Because He’s Black

Standard

Duane Buck.

Does that name mean anything to you?

I started writing this blog to present the history of uncivil rights in this country, motivated by the rising overt racism in this country that, so ironically, President Obama’s Presidency engendered.

Unfortunately, history in uncivil rights is being made every day now. Duane Buck is a case in point.

DuaneBuck

Duane Buck

He is an African-American man who could make case history when the Supreme Court considers his appeal of his death sentence meted out by Texas because of an “expert” witness who says that he will continue to be dangerous because he is black.

Mr. Buck is a murderer. He admits it. He killed his ex-girlfriend and a male friend of hers in 1995. He has been on death row since his conviction and sentencing.

In Texas, the key to whether someone is put to death or not is based on “future

Quijano

Walter Quijiano

dangerousness.” In a supremely tragic irony, it was Mr. Buck’s own lawyer who called the now notorious psychologist Walter Quijano, who testified that Mr.
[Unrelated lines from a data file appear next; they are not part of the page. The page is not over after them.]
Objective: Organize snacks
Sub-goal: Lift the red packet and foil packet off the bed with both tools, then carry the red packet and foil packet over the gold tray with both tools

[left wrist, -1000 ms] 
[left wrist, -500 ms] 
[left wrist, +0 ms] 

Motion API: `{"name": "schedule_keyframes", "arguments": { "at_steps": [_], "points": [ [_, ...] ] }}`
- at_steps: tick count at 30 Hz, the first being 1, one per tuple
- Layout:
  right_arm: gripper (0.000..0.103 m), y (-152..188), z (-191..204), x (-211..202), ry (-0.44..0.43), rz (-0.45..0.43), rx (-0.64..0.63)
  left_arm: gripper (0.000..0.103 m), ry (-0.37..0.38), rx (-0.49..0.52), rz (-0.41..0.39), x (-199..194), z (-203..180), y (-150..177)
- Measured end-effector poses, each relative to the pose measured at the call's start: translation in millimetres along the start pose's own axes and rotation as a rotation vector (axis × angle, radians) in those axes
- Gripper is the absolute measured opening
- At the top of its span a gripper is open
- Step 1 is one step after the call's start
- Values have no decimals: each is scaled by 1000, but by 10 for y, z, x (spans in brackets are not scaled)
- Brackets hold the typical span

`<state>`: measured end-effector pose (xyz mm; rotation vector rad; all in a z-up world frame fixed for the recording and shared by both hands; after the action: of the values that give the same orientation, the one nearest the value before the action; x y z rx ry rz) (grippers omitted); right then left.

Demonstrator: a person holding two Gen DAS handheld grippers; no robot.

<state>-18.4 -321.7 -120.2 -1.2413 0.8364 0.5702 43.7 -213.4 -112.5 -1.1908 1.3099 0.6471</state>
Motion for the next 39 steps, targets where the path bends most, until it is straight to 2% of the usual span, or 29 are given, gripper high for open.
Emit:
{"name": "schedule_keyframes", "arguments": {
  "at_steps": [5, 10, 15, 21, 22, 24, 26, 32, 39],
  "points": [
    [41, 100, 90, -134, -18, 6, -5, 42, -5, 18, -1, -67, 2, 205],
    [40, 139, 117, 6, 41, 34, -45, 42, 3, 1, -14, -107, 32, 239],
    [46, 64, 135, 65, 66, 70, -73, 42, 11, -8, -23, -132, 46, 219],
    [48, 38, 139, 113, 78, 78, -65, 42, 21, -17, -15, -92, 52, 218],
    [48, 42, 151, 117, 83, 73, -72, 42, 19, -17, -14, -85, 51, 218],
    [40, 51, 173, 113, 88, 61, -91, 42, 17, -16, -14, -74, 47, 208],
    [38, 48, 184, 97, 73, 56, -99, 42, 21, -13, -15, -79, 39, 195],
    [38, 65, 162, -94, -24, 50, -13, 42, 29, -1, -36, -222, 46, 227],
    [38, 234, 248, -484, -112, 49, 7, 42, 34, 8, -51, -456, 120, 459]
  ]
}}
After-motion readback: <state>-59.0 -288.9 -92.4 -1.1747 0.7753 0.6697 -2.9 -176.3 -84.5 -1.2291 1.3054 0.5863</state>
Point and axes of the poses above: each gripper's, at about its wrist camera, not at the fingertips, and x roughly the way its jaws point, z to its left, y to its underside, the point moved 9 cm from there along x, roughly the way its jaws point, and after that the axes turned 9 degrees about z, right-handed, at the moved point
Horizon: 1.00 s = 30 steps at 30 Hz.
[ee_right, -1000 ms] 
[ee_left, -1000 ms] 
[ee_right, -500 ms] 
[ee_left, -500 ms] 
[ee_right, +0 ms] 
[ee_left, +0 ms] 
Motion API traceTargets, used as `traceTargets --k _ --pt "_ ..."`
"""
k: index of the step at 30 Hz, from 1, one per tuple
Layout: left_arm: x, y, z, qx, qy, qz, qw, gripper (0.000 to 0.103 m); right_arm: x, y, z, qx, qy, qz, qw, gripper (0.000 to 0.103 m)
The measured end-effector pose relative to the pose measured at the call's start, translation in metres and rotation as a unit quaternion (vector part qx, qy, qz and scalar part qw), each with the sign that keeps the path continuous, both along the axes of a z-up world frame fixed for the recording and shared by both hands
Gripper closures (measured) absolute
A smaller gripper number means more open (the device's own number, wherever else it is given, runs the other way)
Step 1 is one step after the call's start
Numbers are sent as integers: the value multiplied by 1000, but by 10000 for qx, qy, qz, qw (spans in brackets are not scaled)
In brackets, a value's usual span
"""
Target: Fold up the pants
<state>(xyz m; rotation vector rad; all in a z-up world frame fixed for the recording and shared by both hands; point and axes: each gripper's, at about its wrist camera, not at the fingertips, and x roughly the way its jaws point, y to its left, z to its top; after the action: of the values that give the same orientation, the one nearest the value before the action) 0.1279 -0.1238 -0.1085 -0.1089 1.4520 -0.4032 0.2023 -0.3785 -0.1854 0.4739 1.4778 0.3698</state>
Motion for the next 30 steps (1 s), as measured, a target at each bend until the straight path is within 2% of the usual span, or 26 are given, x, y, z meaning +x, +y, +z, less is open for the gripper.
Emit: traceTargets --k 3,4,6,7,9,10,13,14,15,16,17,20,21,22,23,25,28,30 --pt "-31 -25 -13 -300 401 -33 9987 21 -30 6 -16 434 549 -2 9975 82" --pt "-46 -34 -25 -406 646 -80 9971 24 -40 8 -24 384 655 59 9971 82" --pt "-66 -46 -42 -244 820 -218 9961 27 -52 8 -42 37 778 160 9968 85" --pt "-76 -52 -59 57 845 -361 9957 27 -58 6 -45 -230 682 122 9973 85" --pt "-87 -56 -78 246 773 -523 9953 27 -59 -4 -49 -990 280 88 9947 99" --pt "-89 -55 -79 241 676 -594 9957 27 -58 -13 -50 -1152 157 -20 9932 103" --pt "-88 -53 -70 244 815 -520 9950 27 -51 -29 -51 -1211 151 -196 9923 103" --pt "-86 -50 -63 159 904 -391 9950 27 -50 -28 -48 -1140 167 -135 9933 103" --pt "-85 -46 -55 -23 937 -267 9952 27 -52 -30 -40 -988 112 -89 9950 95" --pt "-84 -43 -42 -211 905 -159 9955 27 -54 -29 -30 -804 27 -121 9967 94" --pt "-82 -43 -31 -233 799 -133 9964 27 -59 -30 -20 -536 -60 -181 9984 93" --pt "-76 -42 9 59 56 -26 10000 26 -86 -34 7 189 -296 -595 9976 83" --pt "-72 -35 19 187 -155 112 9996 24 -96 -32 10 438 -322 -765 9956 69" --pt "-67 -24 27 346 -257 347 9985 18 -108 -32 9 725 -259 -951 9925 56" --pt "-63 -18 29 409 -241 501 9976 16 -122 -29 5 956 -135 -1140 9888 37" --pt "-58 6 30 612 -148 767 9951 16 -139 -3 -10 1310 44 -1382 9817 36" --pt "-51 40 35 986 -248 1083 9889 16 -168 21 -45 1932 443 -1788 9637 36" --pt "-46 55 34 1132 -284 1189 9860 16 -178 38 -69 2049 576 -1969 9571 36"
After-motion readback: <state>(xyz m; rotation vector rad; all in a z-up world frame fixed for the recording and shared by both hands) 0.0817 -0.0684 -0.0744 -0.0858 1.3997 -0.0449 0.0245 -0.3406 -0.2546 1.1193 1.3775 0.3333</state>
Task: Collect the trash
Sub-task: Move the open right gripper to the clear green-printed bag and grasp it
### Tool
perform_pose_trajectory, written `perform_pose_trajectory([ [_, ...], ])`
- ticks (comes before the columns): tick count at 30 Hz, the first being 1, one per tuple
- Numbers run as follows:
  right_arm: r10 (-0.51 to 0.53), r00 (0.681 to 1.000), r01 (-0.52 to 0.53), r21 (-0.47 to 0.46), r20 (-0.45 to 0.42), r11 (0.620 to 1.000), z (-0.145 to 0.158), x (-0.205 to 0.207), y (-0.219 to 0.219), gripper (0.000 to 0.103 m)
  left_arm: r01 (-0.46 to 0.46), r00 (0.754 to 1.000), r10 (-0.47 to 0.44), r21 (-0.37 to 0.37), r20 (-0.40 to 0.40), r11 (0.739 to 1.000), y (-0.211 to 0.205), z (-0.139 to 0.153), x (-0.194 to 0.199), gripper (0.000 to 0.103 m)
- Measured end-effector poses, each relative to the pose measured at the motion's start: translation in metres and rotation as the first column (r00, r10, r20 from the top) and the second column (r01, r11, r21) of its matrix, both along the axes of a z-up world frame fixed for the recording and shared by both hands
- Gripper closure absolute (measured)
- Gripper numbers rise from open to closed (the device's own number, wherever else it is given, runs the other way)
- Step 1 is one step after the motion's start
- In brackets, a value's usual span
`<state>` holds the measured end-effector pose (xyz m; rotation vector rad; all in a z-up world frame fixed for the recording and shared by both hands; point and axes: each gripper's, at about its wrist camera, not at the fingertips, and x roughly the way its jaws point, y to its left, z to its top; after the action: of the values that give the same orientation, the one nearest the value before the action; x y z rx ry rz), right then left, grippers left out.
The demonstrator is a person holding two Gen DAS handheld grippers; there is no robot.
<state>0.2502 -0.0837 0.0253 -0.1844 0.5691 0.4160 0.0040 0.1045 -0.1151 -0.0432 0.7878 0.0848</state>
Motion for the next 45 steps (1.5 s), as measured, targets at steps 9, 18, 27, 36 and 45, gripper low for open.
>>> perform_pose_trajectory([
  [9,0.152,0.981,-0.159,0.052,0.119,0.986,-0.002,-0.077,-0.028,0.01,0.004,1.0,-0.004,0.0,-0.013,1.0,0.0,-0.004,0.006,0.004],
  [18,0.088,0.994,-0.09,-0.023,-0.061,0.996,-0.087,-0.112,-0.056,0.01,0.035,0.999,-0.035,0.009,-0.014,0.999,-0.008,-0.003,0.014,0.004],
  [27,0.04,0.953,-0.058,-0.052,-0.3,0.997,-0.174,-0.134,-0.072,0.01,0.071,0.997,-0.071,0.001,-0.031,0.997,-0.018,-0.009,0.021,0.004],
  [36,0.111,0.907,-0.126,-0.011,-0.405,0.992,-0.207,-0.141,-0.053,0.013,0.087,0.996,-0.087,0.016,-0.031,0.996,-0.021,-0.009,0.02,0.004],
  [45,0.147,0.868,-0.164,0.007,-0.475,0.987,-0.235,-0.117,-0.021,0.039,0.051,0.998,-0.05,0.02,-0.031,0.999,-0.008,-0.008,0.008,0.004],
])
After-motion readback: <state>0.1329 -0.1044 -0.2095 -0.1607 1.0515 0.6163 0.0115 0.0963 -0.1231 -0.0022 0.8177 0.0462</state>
Buck’s race is an indicator of that dangerousness. The prosecutor, who must have been jumping with joy, was able to have the psychologist re-confirm that notion.

 

In more than 100 capital cases, Mr. Quijano, who is from the Philippines, testified that African-American and Latino defendants were especially dangerous.

Because it was Mr. Buck’s lawyer who put the psychologist on the stand, thereby allowing him to make his conclusion, Mr. Buck – unlike several other successful death sentence appeals involving the same testimony – has not been considered entitled to a discrimination-free hearing.

The Supreme Court stayed Mr. Buck’s execution in 2011, but at the same time denied an appeal based on the psychologist’s lethal judgment. The new appeal is based on Mr. Buck’s rightful claim that his trial lawyer was ineffective. And according to the Houston Chronicle, even the assistant district attorney who originally prosecuted him agrees that he should have a new sentencing hearing.

The world should be watching SCOTUS closely when it hears and debates this appeal. It goes to the heart of all that has been wrong in this country for hundreds of years in the matter of color. The psychologist’s testimony could have come out of the mouth of a slave-owner two hundred years ago as a reason not to free slaves. How long will we let it go on?

Footnote: A word on the notion of “future dangerousness” being considered when deciding judicial murder. Aside from all of my other objections to the death penalty, this notion allows jurors to play God and pretend that they can see into the heart and soul of another human being. Daily I meet people who think they understand other people’s motivations, and they are so far from the truth that it is laughable.

In the case of judicial murder, it is not a laughing matter. For anyone to think they can judge whether a human being who has admitted guilt will not someday truly atone for what he or she has done and work out their repentance in miraculous ways is to say that human life itself is meaningless.

For that is what life is, in my opinion: a classroom in which we all have opportunities to do good or to do evil and to let the good we do generate more good and the evil we do teach us to recognize where we went wrong and therefore find the path that leads to good.

By the standard of “future dangerousness,” many of our Presidents and politicians, past and present, would not be long for this world.